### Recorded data
%%
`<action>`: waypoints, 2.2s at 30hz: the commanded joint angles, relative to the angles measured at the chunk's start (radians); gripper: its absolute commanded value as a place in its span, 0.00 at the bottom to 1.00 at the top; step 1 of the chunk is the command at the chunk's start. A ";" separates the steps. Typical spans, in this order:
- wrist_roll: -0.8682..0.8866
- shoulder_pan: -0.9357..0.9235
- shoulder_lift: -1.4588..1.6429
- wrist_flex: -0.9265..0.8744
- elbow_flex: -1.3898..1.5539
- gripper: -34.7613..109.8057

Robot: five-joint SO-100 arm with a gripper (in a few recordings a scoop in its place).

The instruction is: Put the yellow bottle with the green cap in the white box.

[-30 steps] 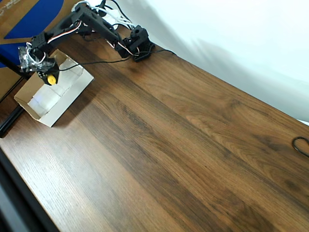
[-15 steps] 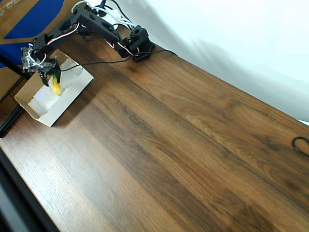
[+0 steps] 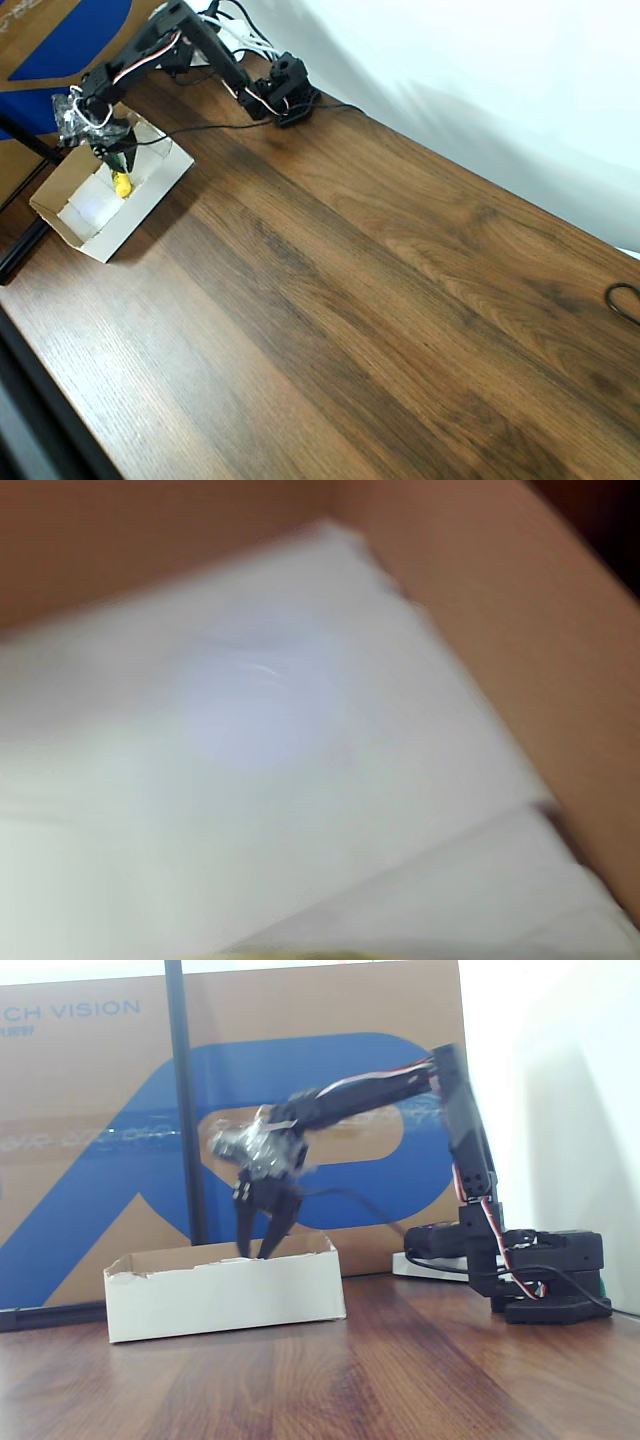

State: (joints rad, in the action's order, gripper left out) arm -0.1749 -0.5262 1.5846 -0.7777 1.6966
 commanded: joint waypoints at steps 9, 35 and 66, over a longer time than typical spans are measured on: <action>0.031 0.140 0.658 -0.031 0.348 0.24; -0.021 0.353 1.985 -0.437 1.261 0.24; -0.067 0.531 1.982 -0.683 1.413 0.24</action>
State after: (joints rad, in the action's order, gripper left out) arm -0.2347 0.0031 3.5481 -1.3330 3.1324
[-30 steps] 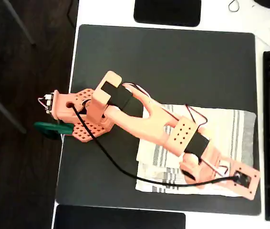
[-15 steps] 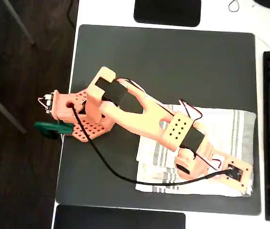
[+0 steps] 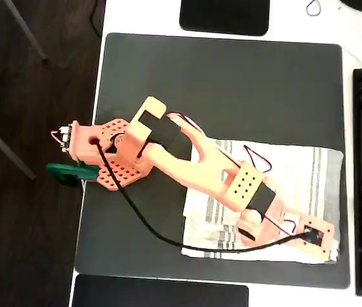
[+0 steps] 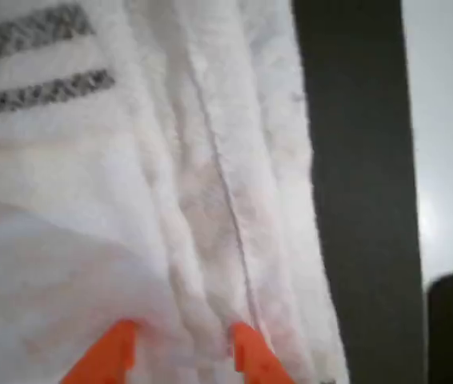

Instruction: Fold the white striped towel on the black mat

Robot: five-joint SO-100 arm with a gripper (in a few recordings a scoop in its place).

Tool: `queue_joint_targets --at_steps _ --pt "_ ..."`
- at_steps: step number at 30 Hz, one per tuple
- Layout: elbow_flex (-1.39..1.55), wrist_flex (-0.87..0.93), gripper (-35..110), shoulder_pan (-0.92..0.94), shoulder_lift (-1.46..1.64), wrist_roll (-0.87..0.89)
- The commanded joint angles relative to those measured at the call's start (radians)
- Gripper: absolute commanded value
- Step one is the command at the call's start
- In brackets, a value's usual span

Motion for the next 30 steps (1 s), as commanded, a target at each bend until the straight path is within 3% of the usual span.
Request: queue_joint_targets --at_steps 1,6,20,30 --pt "0.000 -0.021 10 -0.029 0.003 0.018" --pt "-0.012 -0.008 0 -0.069 0.008 0.072" --pt "-0.322 0.336 0 -0.017 0.092 0.052" --pt "-0.307 0.275 0 0.081 0.035 -0.061"
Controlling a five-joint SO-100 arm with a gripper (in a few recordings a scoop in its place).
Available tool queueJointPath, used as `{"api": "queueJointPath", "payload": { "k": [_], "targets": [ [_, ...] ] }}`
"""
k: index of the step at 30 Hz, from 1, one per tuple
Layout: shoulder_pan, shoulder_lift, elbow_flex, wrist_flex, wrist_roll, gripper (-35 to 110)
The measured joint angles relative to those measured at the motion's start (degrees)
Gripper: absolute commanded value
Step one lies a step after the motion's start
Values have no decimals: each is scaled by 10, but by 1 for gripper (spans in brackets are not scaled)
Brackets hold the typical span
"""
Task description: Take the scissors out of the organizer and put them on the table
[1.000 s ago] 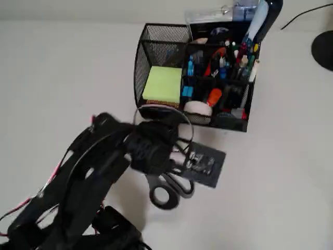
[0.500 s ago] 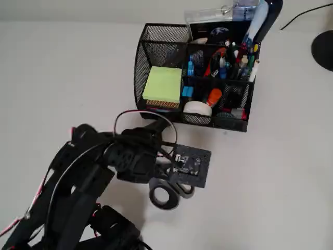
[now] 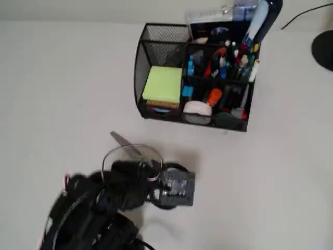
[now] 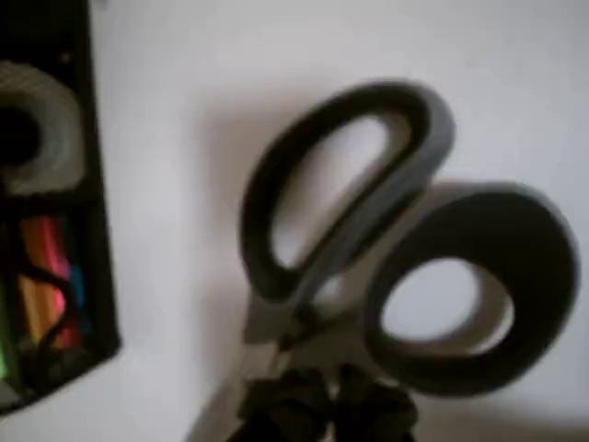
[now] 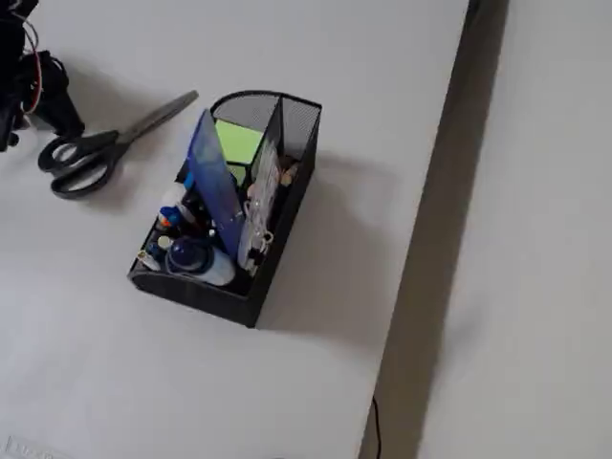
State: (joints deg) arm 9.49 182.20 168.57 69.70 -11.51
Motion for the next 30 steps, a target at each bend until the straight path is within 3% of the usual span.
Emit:
{"api": "queueJointPath", "payload": {
  "k": [30],
  "targets": [
    [0, 57, 25, 7, 34, 0]
  ]
}}
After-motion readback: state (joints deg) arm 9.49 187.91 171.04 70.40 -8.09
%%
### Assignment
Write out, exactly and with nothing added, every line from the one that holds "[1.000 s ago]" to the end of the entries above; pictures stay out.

### Expected answer
[1.000 s ago] 
[0.500 s ago] 
[now] 
[now] 
[now] 
State: (joints deg) arm 9.49 182.20 168.57 69.70 -11.51
Motion for the next 30 steps, a target at each bend until the straight path is within 3% of the usual span.
Emit:
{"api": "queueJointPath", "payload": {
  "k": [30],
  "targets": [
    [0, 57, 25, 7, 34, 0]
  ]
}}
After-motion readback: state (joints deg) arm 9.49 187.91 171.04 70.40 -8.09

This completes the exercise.